That being said, let’s make something clear: Scotland has produced many politically active musicians, but “they were a minority. Political musicians are always a minority in the music community, even if they talk a lot in the media”, Tranmer continues. Maybe this is just the way our society now works: you don’t meet that many people who are active members of a political party or a charity, or who have already attended a political rally. Even The Proclaimers are now complaining that political music has disappeared.

When you look at current Scottish music that’s doing well the country’s borders, you shake a political mixed bag. It becomes clear that being vocal about politics in your actual lyrics isn’t the same as holding, and sharing, political views too. Take Chvrches. The synthpop group categorically refused to endorse any side of the 2014 Scottish independence debate. But, at the same time, Lauren Mayberry speaks out about LGBT rights and feminism in interviews and on social media. Calvin Harris’ broad-stroked, chart-aimed songs don’t back a party or address grave global issues, but he tweeted he was very upset when the Tories used one of his songs in their 2017 party conference.
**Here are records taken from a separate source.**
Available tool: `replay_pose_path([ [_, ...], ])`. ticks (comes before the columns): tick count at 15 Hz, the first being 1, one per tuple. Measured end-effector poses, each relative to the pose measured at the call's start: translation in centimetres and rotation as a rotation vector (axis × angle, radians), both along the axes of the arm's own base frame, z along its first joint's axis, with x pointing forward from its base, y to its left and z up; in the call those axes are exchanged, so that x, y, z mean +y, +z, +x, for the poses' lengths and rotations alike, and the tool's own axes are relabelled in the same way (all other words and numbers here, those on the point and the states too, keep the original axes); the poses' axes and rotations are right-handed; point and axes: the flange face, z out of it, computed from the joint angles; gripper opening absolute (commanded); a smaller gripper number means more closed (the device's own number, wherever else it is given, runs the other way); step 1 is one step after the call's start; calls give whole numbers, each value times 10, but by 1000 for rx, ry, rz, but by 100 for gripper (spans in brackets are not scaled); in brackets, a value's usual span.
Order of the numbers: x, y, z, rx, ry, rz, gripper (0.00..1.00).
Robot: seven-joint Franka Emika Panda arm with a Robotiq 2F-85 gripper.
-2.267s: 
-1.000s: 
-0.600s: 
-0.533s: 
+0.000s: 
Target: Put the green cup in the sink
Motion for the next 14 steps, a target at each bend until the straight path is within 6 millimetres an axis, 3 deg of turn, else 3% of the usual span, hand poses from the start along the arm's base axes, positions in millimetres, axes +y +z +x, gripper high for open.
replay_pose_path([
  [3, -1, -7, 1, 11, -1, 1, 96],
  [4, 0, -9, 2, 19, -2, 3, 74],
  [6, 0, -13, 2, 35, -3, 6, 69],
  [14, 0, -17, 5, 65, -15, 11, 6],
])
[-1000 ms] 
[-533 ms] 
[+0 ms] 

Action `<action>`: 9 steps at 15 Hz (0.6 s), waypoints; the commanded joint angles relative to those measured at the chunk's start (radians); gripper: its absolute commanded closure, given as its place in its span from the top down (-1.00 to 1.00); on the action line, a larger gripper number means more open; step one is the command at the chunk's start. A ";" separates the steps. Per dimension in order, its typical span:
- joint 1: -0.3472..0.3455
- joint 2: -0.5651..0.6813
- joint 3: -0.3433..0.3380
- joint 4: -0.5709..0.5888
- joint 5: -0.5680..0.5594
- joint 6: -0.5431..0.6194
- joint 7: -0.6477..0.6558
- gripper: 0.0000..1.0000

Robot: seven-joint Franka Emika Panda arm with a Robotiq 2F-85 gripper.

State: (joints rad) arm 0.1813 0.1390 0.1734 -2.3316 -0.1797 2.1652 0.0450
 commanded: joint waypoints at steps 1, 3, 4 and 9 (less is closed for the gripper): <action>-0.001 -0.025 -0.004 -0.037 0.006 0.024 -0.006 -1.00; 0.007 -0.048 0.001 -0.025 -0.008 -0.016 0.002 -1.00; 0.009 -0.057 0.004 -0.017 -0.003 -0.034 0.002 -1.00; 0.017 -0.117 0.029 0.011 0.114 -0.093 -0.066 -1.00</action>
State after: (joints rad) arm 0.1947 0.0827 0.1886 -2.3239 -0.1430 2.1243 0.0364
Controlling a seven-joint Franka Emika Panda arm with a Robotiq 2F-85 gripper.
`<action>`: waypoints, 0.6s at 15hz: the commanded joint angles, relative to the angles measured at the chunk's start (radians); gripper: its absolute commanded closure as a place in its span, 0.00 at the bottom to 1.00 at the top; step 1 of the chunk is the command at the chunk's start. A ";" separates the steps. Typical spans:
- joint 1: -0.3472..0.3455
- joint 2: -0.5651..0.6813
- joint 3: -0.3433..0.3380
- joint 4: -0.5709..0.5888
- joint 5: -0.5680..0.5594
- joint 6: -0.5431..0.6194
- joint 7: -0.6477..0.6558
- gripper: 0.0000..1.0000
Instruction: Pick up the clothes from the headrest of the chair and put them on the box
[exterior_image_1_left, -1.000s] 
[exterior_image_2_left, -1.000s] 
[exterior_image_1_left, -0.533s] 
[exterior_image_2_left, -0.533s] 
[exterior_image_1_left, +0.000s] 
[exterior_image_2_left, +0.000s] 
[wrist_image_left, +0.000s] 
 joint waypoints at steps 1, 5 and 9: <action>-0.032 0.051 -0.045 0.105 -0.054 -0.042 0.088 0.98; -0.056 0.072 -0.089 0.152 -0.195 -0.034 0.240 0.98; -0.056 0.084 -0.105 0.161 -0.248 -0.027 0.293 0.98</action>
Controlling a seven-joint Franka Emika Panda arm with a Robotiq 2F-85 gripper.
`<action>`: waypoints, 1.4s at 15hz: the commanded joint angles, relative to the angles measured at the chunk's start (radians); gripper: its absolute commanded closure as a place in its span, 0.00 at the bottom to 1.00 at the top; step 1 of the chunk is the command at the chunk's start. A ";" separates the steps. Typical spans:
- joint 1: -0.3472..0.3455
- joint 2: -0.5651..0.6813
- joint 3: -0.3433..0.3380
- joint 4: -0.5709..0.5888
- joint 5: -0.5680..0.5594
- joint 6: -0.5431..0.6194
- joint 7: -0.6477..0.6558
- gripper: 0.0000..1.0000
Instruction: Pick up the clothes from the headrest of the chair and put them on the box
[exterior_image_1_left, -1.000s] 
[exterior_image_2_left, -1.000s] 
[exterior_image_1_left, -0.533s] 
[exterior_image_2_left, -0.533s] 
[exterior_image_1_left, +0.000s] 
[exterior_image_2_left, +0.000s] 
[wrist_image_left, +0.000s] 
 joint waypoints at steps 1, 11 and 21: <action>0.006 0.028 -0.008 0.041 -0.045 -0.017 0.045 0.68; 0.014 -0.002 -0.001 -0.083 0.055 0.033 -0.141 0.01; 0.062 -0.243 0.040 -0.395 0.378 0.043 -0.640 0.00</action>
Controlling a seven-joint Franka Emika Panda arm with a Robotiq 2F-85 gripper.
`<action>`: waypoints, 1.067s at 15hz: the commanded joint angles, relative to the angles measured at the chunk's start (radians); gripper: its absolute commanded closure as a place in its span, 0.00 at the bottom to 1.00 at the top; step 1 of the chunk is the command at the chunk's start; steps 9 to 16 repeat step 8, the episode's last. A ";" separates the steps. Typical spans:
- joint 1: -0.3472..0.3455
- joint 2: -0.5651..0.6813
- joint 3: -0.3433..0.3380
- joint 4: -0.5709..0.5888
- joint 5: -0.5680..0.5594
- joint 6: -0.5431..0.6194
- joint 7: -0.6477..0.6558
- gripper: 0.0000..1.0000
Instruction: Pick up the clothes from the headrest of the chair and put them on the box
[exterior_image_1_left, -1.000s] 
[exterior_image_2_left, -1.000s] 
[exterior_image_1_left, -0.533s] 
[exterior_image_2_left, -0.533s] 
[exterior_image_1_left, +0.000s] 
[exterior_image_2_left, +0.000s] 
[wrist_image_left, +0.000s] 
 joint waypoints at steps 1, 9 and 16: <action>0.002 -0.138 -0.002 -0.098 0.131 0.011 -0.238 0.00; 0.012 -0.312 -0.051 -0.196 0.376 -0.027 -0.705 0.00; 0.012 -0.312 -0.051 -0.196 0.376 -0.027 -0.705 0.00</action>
Arguably Young Fathers are one of the most political by virtue of just being themselves, from their multiracial line-up to their visuals and refusal to adhere to one genre definition. In 2015, the band said they didn’t want to be labelled as political, but they do address topics such as racism and identity. This confirms what Toni Morrison once said: “All good art is political! There is none that isn’t.”

Something can be said of the fact that Scotland grew an independent music industry, somewhat separate from the London-centric one designed to be destination for bands and musicians from around the UK.“ The bands tend to hang about up here or they keep on coming back here”, Linehan notes. By the 90s, labels like Postcard Records shone a “spotlight over Glasgow which attracted the London music industry,” Estanove says, “with people from majors flying over en masse to Glasgow to find the latest sensation.”

Ultimately, there’s no simple answer here. Trying to squash decades of music from one country into a neat category feels a bit silly. And so, nudging various artists into a single ‘political’ and ‘potent’ definition isn’t useful if just taken at face value. That being said, Scottish rock and pop have seemed to lean into their Scottishness more since the 60s – until then, the notion of Scots singing in their own accents – like the Proclaimers – or in Gaelic, as Runrig did, seemed about an enticing as a cold deep-fried Mars bar. Broadly speaking, energetic local scenes normalised Scottish culture, and let some people see their identities portrayed in a way that wasn’t derogatory or sneering.

So if you want Scottish pop to be political in the militant meaning of the word, then you’ll be disappointed. But polis, the Greek root of the word, also means “affairs of the cities” and “related to citizens”. In that sense, Scotland’s pop music is unashamedly political, carrying with it individual experiences and tragedies, the soul of its towns and cities, the dreariness of its weather, the humour, the anger and the ambition of its youth. And that’s an urban legend worth reading, at least a bit.